### Task item
Find the line containing "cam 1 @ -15" in the entries below. Restate it and each line after it, word for word, up to and including the line containing "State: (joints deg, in".
Given data Start Marker
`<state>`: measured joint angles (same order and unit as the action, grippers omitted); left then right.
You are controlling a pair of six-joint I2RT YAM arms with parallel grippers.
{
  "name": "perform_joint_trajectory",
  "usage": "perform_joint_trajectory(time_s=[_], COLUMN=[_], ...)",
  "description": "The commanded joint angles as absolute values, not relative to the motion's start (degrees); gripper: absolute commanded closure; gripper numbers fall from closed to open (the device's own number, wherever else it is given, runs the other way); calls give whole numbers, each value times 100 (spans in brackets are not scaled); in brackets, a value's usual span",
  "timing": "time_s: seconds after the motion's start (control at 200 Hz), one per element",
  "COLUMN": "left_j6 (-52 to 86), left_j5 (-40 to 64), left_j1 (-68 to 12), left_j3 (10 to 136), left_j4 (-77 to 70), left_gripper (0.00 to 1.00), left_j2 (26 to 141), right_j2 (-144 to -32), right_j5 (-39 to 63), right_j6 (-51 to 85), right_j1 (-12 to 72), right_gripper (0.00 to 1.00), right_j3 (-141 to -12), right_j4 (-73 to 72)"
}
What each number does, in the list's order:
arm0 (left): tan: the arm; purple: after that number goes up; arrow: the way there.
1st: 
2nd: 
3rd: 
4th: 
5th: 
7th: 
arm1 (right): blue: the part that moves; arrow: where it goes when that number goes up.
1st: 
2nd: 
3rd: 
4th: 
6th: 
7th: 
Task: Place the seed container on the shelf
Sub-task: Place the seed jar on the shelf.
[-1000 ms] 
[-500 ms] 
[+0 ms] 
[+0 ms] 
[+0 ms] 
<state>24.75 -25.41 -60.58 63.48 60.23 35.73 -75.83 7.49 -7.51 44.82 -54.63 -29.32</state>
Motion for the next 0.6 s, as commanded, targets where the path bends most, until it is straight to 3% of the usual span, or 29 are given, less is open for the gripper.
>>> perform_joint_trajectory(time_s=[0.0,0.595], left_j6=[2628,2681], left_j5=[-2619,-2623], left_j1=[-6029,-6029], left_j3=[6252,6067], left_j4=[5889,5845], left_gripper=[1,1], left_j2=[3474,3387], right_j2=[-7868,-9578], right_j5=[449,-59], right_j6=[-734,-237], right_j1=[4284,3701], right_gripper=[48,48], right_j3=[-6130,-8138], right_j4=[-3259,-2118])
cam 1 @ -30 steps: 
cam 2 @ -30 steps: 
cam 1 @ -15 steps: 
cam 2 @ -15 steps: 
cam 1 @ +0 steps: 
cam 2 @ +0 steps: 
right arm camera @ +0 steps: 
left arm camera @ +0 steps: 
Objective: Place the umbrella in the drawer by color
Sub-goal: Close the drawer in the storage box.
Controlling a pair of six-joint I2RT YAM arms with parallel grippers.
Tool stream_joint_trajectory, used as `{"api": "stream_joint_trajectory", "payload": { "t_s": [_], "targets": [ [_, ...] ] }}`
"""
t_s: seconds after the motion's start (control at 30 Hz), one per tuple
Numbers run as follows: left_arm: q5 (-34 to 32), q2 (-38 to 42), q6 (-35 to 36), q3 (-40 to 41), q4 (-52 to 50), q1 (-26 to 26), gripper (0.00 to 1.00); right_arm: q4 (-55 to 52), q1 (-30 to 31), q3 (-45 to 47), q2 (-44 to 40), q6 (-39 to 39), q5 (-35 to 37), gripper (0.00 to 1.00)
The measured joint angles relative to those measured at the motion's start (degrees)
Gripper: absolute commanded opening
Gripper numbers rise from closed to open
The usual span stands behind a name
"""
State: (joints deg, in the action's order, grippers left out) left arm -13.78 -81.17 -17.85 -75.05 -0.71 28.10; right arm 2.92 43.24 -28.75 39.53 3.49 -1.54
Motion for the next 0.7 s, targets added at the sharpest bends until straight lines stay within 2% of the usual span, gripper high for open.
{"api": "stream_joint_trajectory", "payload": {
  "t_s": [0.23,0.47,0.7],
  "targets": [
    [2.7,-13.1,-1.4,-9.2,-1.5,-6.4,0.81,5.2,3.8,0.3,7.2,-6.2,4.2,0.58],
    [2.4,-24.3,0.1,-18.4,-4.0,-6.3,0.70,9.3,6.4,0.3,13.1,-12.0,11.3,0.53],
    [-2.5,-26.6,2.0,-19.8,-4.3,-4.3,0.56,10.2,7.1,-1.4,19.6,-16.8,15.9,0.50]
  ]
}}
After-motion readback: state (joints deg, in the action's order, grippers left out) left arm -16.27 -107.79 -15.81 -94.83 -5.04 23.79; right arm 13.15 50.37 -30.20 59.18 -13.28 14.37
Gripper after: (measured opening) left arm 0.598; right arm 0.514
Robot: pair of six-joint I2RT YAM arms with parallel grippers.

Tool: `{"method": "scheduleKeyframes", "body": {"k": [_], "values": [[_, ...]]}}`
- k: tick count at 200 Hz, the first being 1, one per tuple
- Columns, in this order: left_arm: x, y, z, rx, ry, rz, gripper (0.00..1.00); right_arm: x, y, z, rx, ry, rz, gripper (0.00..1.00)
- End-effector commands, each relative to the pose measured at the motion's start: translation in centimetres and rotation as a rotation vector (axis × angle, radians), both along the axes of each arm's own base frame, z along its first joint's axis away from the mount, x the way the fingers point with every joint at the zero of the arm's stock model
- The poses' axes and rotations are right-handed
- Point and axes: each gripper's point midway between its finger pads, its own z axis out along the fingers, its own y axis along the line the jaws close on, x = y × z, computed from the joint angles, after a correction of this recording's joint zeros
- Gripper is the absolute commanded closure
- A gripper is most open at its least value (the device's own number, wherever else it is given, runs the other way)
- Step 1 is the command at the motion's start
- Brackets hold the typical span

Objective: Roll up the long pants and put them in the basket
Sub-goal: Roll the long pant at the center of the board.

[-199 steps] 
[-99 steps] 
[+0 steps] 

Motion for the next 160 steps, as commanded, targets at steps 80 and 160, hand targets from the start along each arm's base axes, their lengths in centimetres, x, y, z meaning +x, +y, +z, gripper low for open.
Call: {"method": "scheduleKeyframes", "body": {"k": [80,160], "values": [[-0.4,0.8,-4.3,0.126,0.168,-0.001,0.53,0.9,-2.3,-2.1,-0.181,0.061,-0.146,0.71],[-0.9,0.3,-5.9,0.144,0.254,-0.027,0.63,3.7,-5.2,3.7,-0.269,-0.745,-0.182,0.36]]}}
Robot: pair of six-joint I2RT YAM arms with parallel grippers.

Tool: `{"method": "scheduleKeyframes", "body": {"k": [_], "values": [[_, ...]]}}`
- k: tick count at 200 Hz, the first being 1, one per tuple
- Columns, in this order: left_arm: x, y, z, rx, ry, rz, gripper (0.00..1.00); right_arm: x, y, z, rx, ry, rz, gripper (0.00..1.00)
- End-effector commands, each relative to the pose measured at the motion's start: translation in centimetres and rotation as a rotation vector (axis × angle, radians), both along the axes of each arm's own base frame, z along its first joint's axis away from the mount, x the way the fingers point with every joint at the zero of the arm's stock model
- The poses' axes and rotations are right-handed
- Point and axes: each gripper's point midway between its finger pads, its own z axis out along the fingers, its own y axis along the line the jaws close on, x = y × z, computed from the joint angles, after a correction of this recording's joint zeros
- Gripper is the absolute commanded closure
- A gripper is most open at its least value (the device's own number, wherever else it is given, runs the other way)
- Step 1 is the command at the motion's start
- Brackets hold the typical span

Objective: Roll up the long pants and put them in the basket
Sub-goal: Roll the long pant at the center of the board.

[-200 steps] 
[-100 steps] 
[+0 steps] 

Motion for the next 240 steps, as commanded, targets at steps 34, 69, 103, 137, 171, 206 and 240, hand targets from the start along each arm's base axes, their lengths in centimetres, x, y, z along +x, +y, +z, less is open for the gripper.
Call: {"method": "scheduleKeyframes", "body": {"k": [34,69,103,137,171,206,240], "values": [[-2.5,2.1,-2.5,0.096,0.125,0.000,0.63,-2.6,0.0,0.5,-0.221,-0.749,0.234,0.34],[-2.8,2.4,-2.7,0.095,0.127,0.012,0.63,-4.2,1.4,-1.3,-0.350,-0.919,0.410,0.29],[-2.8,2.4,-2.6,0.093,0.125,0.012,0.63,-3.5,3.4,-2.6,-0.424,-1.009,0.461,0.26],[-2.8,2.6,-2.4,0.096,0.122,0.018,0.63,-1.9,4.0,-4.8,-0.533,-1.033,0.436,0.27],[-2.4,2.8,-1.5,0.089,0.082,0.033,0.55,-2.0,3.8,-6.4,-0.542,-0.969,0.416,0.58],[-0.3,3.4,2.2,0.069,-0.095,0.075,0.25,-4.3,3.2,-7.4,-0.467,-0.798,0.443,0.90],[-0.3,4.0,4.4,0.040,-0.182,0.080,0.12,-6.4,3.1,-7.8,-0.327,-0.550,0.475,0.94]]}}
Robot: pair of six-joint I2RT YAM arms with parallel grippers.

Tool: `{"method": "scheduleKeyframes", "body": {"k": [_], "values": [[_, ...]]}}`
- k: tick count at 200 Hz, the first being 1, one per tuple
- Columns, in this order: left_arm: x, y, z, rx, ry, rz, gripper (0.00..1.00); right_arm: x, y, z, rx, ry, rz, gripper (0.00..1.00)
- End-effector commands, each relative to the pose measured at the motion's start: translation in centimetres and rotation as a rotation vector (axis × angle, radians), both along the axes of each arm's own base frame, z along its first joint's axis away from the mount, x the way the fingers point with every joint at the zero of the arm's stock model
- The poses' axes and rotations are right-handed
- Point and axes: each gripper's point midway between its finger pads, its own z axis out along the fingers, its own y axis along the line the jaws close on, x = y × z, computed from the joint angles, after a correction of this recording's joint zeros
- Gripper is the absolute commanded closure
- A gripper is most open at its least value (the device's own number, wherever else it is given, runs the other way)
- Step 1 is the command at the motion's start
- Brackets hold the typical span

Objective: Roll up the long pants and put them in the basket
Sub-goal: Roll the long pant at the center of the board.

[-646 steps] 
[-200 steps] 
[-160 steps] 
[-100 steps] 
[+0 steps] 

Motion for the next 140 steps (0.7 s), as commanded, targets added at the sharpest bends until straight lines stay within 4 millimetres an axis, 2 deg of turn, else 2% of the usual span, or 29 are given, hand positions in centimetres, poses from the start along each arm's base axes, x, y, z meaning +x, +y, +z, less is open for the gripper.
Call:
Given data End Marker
### Response box
cam 1 @ -15 steps: 
cam 2 @ -15 steps: 
cam 1 @ +0 steps: 
cam 2 @ +0 steps: 
right arm camera @ +0 steps: 
left arm camera @ +0 steps: 
Objective: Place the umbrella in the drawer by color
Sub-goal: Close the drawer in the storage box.
Controlling a pair of six-joint I2RT YAM arms with parallel grippers.
Tool stream_joint_trajectory, used as `{"api": "stream_joint_trajectory", "payload": { "t_s": [_], "targets": [ [_, ...] ] }}`
"""
t_s: seconds after the motion's start (control at 30 Hz), one per tuple
Numbers run as follows: left_arm: q5 (-34 to 32), q2 (-38 to 42), q6 (-35 to 36), q3 (-40 to 41), q4 (-52 to 50), q1 (-26 to 26), gripper (0.00 to 1.00); right_arm: q4 (-55 to 52), q1 (-30 to 31), q3 (-45 to 47), q2 (-44 to 40), q6 (-39 to 39), q5 (-35 to 37), gripper (0.00 to 1.00)
The measured joint angles relative to those measured at the motion's start (degrees)
Gripper: absolute commanded opening
Gripper numbers rise from closed to open
The usual span stands behind a name
"""
State: (joints deg, in the action's order, grippers left out) left arm -13.78 -81.17 -17.85 -75.05 -0.71 28.10; right arm 2.92 43.24 -28.75 39.53 3.49 -1.54

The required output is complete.